The removal of misfolded or damaged proteins is critical for optimal cell functioning. In the cytosol and the nucleus, a major proteolytic pathway to recycle misfolded or damaged proteins is the UPS. Though impaired UPS is thought to be associated with the formation of proteinaceous inclusions in many neurodegenerative disorders, direct evidence of mutations in the UPS pathway has been limited 30. In this study, we show mutations of ubiquilin2, a ubiquitin-like protein in five families with ALS and ALS/dementia. We also show that ubiquilin2-containing inclusions are a common pathological feature in a wide spectrum of ALS and ALS/dementia. Functional studies indicate an impairment of ubiquitin-mediated proteasomal degradation in cells expressing mutant ubiquilin2. These data provide robust lines of evidence for an impairment of protein turnover in the pathogenesis of ALS and ALS/dementia, and possibly for other neurodegenerative disorders as well. Further elucidation of these processes may be central to the understanding of pathogenic pathways. These pathways should provide novel molecular targets for designing rational therapies for these disorders.
Genomic DNA was PCR-amplified and Sanger-sequenced using a CEQ 8000 Genetic Analysis System (Beckman Coulter, Fullerton, CA). Western blot, immunohistochemistry and confocal microscopy were performed using previously established methods17. Construction of expression vectors, cell culture and flow cytometry were performed according to standard protocols. For statistical analysis, all graphs show mean ± s.e.m. Significance was calculated using Student t-test (*, p <0.05; **, p <0.01; ***, p <0.001).
Full methods and associated references are available in the online version of the paper at www.nature.com/nature.
This study was approved by the local institutional review boards. ALS patients met the diagnosis of probable or definite ALS as defined in the revised EL-Escorial 31. Patients with dementia met the criteria for FTD or FTLD proposed by Neary et al 32 or Cairns et al 33. The dementia was similar to FTD on inception and was progressive, and eventually global in most patients. One patient had mild mental retardation before onset of dementia.
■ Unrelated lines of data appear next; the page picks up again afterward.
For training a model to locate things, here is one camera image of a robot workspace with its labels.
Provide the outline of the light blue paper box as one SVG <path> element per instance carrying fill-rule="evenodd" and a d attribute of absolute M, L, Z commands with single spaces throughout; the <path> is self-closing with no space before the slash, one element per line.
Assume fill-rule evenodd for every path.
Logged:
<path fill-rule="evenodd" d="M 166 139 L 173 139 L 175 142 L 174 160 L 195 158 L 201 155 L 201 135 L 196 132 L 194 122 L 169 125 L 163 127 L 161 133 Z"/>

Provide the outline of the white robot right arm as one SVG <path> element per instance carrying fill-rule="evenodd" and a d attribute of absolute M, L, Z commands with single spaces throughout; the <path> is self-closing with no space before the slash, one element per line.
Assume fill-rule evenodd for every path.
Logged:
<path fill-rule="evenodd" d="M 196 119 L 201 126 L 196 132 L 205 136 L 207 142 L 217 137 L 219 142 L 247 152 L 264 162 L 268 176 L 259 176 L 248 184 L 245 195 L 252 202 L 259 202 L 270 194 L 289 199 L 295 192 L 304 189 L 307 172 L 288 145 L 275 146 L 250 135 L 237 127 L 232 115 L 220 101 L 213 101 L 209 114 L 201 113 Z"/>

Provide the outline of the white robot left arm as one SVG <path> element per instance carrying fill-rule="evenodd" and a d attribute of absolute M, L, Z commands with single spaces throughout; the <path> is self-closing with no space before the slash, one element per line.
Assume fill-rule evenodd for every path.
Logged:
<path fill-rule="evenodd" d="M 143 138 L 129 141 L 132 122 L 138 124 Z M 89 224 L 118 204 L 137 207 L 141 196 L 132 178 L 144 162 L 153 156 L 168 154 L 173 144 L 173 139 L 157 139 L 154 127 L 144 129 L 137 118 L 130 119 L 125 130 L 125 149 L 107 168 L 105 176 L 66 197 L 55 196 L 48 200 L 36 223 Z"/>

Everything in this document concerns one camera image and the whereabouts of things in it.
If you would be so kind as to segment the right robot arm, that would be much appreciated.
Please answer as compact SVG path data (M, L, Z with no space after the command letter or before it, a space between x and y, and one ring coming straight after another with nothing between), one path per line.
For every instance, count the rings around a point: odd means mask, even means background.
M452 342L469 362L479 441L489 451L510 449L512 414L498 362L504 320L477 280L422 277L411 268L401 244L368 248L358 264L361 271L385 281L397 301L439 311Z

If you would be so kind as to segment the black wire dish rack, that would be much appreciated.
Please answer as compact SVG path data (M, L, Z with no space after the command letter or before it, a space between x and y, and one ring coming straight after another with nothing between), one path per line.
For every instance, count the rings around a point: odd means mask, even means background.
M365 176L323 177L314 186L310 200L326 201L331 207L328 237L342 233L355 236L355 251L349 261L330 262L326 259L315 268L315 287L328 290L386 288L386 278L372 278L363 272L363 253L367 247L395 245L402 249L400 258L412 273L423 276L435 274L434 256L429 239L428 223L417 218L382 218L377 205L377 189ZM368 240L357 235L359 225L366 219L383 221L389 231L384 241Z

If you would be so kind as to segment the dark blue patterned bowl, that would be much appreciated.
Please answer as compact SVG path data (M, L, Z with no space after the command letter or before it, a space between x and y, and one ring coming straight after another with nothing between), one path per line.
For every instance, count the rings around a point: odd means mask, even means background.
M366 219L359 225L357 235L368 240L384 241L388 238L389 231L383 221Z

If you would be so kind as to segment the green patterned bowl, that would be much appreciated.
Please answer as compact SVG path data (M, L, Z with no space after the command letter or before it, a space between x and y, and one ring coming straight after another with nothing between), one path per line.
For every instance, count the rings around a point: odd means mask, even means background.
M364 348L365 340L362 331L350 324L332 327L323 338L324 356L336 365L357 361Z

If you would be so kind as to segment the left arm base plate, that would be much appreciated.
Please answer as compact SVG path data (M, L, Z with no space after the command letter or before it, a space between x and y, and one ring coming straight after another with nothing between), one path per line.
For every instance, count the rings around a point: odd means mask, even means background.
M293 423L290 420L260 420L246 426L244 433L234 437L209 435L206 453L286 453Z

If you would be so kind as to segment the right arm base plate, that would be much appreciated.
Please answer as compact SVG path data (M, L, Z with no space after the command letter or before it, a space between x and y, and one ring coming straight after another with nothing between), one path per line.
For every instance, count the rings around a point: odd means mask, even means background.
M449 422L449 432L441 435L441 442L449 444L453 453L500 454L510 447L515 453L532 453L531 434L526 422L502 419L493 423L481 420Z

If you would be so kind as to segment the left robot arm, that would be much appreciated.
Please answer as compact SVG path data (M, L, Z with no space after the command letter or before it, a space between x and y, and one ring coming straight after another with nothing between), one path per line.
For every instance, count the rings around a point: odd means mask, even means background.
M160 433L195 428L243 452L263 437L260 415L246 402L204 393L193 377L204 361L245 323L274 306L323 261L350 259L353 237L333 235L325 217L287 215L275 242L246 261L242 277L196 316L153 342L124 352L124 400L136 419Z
There were eight patients with both ALS and dementia. Dementia preceded motor symptoms in some patients, but no patient remained free of motor involvement. The FTLD symptoms included abnormalities in both behavior and executive function, although the degree of severity varied depending on the individuals in different stages of the disease. Pedigrees and clinical data were collected by specialists in neuromuscular medicine and were verified by medical records or decent examination to establish diagnosis (Supplementary Table 2). DNA and other samples were taken after obtaining written informed consent. Overall, DNA from over 200 cases with ALS and 928 controls were used for genetic analysis. Spinal cord autopsy samples from two X-linked ALS cases (P497H or P506T each), 41 cases with ALS or ALS dementia and six non-ALS controls were studied. In addition, available autopsy samples from the motor cortex region of a patient with the P497H mutation (F#186, IV-7), brain regions (including hippocampus, cerebellum, optic nerve, visual cortex, pons and midbrain) of two patients with the P506T mutation (F#6316, II-3 and III-4), and the hippocampal region of 10 ALS and five ALS/dementia cases were also used for pathological and immunohistological studies. These five ALS/dementia cases were classified as having frontotemporal lobar degeneration of motor neuron disease type (FTLD-MND/FTLD-U), including four cases with pathological type 3 and one case with pathological type 2 according to the classification system proposed by Mackenzie et al.34. These cases were evaluated by a neuropathologist (E.H.B).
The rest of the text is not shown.